- Exercise description:
Show every line of the data where the word "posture" can be found.

- Provided material:
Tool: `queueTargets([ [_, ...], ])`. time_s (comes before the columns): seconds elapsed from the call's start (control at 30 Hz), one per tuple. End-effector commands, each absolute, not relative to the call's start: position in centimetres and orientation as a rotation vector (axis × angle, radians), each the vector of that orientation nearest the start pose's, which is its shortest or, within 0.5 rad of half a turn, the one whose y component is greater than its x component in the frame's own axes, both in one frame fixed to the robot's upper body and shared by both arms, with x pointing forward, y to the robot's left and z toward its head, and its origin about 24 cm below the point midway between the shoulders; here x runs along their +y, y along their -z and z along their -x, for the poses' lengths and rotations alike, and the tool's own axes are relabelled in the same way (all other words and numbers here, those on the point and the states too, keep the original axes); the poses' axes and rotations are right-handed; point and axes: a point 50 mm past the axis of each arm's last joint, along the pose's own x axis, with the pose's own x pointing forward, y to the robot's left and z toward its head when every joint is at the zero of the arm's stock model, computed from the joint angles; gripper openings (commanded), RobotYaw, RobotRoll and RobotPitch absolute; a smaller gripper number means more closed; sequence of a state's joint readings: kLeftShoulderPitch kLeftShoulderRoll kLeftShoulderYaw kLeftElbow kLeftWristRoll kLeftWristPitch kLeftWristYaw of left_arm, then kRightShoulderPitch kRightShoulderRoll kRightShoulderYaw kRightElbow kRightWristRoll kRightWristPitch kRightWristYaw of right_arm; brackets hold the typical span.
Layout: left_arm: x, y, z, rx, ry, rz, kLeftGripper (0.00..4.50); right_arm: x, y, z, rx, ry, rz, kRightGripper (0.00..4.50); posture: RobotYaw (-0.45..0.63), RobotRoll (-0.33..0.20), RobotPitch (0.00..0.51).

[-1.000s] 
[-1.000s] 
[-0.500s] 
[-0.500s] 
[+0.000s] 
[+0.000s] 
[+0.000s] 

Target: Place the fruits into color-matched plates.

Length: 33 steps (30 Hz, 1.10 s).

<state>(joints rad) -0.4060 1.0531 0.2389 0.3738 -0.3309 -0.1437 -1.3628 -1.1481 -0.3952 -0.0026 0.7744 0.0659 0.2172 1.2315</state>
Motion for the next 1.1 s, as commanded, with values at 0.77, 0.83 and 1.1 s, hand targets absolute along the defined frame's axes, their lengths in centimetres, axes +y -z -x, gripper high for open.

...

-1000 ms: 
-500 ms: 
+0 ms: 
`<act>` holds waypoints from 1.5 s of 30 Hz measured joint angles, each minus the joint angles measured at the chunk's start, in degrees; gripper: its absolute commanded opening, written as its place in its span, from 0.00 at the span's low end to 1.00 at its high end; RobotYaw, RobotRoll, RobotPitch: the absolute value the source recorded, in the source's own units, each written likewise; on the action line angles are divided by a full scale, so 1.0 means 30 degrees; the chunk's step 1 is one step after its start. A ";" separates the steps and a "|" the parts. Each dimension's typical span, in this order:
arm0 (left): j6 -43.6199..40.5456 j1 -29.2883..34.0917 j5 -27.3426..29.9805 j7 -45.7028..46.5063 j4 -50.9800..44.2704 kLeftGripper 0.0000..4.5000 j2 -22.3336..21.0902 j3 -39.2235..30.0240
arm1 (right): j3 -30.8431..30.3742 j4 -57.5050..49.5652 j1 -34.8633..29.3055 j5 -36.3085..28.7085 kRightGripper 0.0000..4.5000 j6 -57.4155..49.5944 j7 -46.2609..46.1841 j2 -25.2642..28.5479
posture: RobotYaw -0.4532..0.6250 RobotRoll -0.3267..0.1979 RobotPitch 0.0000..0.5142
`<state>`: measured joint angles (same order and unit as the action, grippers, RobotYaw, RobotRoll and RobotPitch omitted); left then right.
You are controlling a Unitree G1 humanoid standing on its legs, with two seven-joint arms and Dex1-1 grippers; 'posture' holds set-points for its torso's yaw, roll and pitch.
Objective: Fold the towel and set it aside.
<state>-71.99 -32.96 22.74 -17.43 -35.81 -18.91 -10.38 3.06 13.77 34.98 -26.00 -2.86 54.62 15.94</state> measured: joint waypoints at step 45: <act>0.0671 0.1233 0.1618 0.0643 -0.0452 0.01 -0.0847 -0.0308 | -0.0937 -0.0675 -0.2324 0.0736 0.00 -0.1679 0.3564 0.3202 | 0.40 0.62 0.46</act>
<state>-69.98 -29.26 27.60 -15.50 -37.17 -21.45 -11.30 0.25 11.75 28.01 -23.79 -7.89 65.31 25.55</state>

- Task output:
Layout: left_arm: x, y, z, rx, ry, rz, kLeftGripper (0.00..4.50); right_arm: x, y, z, rx, ry, rz, kRightGripper (0.00..4.50); posture: RobotYaw (-0.45..0.63), RobotRoll (-0.33..0.20), RobotPitch (0.00..0.51).
posture: RobotYaw -0.4532..0.6250 RobotRoll -0.3267..0.1979 RobotPitch 0.0000..0.5142
You are controlling a Unitree G1 humanoid standing on its legs, with two seven-joint arms and Dex1-1 grippers; 'posture' holds set-points for its torso's yaw, roll and pitch.

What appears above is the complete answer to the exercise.